The adipocyte as an endocrine cell.

Communication between adipose and other tissues has been hypothesized since at least the 1940s to be bidirectional. Despite this expectation, early progress was largely limited to adipose tissue's role in metabolism and storage of fatty acids, its development, and its response to endocrine and neural cues. However, efforts of the last decade have identified several molecules that are secreted from adipocytes, apparently for the purpose of signaling to other tissues. Cloning of the mouse obesity gene in 1994 is perhaps the most famous impetus for recognition that adipocytes are active in the regulation of multiple body functions. The product of this gene, leptin, has since been found to inhibit feeding, enhance energy expenditure, and stimulate gonadotropes. Evidence for the roles of other adipocyte-derived signals is being generated. Resistin is a protein that can cause whole-body insulin resistance. Its expression is correlated with body fatness and is inhibited by thiazolidinediones, perhaps mediating the association of type 2 diabetes with obesity, and the effectiveness of these drugs. Resistin and a related molecule, RELM alpha, can also inhibit differentiation of preadipocytes. Adiponectin/Acrp30 secretion from adipocytes is diminished in obese states. This protein can enhance use of fatty acids in lean tissues, inhibit glucose production by liver, and consequently decrease both blood glucose and BW. Adiponectin may also be responsible for the effectiveness of thiazolidinediones, given that these drugs promote adiponectin secretion.

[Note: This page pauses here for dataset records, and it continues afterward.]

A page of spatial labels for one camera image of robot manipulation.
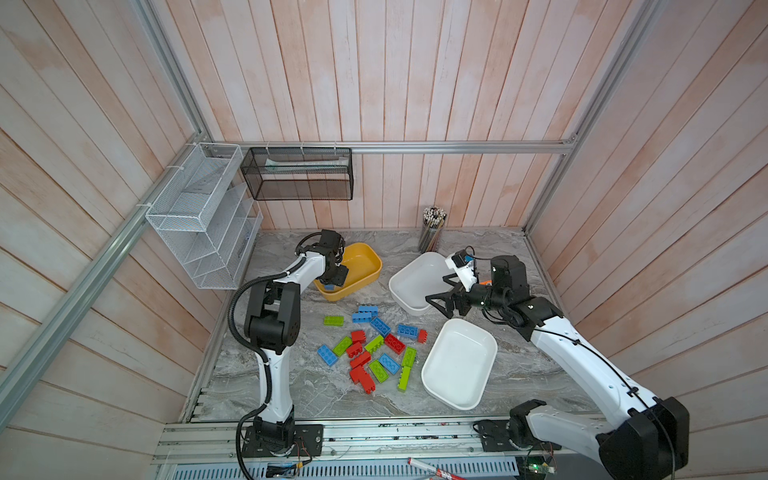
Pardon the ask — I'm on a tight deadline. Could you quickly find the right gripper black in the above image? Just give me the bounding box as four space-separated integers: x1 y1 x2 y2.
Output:
425 272 505 318

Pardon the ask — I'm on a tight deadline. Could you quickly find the green lego brick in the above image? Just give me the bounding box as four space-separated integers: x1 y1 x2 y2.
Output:
402 347 417 368
332 336 353 357
397 366 411 392
368 360 390 383
323 315 345 327
365 335 385 355

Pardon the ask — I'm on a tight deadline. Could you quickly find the blue lego brick pair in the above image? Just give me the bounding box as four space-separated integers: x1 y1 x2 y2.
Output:
352 305 379 324

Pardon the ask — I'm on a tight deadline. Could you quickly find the red lego brick bottom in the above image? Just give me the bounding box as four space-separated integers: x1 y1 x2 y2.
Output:
350 366 376 394

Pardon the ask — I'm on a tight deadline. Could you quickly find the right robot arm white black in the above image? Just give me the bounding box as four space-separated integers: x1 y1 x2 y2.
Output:
425 250 690 479

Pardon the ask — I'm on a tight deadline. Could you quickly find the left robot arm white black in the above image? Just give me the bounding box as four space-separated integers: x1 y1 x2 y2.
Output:
227 229 348 454

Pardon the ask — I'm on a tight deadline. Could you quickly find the yellow plastic bin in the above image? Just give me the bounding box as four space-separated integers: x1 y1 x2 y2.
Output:
314 242 382 302

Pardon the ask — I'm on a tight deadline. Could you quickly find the white plastic bin far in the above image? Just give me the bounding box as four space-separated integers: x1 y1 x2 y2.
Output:
388 252 454 316

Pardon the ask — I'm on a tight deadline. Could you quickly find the white plastic bin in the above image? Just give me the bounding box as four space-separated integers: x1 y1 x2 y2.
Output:
421 318 498 411
388 252 454 316

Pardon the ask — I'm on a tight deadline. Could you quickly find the white plastic bin near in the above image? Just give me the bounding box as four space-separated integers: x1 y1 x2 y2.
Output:
421 318 498 411

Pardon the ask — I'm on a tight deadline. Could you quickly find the green lego brick bottom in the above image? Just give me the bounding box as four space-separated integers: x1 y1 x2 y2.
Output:
397 366 411 392

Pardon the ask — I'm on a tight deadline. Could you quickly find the red white marker pen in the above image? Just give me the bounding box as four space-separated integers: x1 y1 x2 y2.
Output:
407 457 466 480

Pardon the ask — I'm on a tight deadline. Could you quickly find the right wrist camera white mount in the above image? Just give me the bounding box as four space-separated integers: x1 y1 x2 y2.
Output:
445 249 478 292

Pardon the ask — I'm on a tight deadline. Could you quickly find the black mesh wall basket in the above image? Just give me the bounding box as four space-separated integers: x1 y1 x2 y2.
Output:
240 146 354 201

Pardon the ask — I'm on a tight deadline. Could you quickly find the white wire mesh shelf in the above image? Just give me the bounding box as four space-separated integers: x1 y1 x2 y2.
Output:
146 143 263 290

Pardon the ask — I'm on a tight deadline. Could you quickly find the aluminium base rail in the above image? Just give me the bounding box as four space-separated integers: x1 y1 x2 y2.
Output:
150 416 608 479

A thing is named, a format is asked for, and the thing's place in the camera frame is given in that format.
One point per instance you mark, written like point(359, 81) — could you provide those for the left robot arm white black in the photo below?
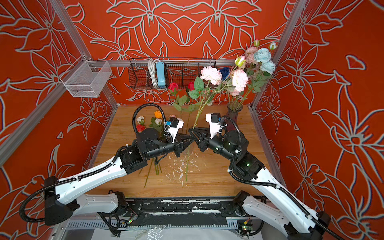
point(62, 196)

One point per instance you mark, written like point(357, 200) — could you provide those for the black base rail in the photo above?
point(220, 213)

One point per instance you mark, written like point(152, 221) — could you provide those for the purple glass fluted vase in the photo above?
point(233, 111)

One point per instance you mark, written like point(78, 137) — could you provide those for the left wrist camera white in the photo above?
point(172, 127)

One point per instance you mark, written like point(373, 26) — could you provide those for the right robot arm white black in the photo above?
point(290, 216)

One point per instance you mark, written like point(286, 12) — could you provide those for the dark blue rose stem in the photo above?
point(225, 73)

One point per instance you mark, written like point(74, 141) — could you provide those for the green flower stem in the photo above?
point(250, 52)

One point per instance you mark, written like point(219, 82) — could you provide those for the light blue box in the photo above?
point(160, 66)

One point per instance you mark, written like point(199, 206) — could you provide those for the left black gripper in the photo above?
point(182, 138)

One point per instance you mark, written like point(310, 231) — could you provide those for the bunch of artificial flowers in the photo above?
point(150, 126)

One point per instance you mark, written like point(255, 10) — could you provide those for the white mesh wall basket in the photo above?
point(87, 79)

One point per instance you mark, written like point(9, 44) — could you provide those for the black wire wall basket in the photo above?
point(182, 71)

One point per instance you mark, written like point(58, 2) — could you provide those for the light blue peony stem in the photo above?
point(259, 75)

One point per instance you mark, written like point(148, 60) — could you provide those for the large pink peony stem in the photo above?
point(211, 83)

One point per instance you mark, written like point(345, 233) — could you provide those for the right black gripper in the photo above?
point(205, 141)

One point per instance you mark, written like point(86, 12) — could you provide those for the red rose stem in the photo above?
point(191, 87)
point(178, 100)

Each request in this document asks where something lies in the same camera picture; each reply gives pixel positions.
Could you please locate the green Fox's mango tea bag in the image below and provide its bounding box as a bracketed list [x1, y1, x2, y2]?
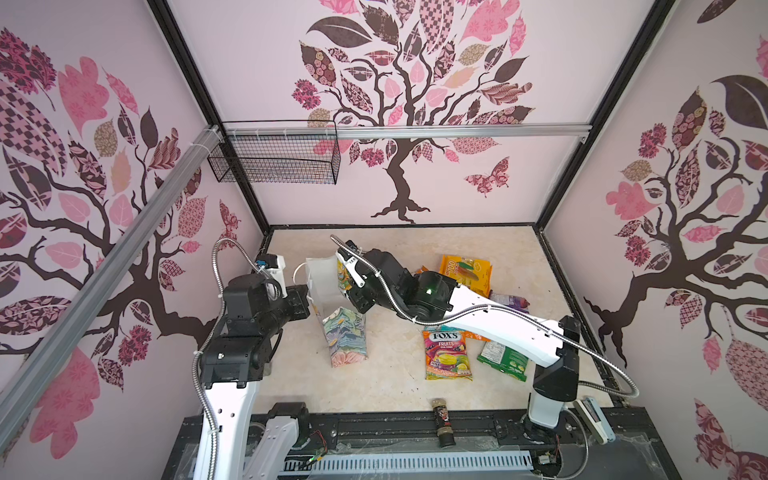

Secretion of complement proteins has been observed in adipocytes, and these interact to generate a signal called acylation-stimulating protein, which can promote triacylglycerol synthesis. These signals seem to be largely unique to adipocytes. Other signals are derived from adipose tissue, and it is unlikely that all the adipocyte's endocrine signals have been identified. Certainly, there is much to learn about how these signals function; however, it is clear that these biomedical research discoveries comprise a useful model for our study of growth and development in livestock.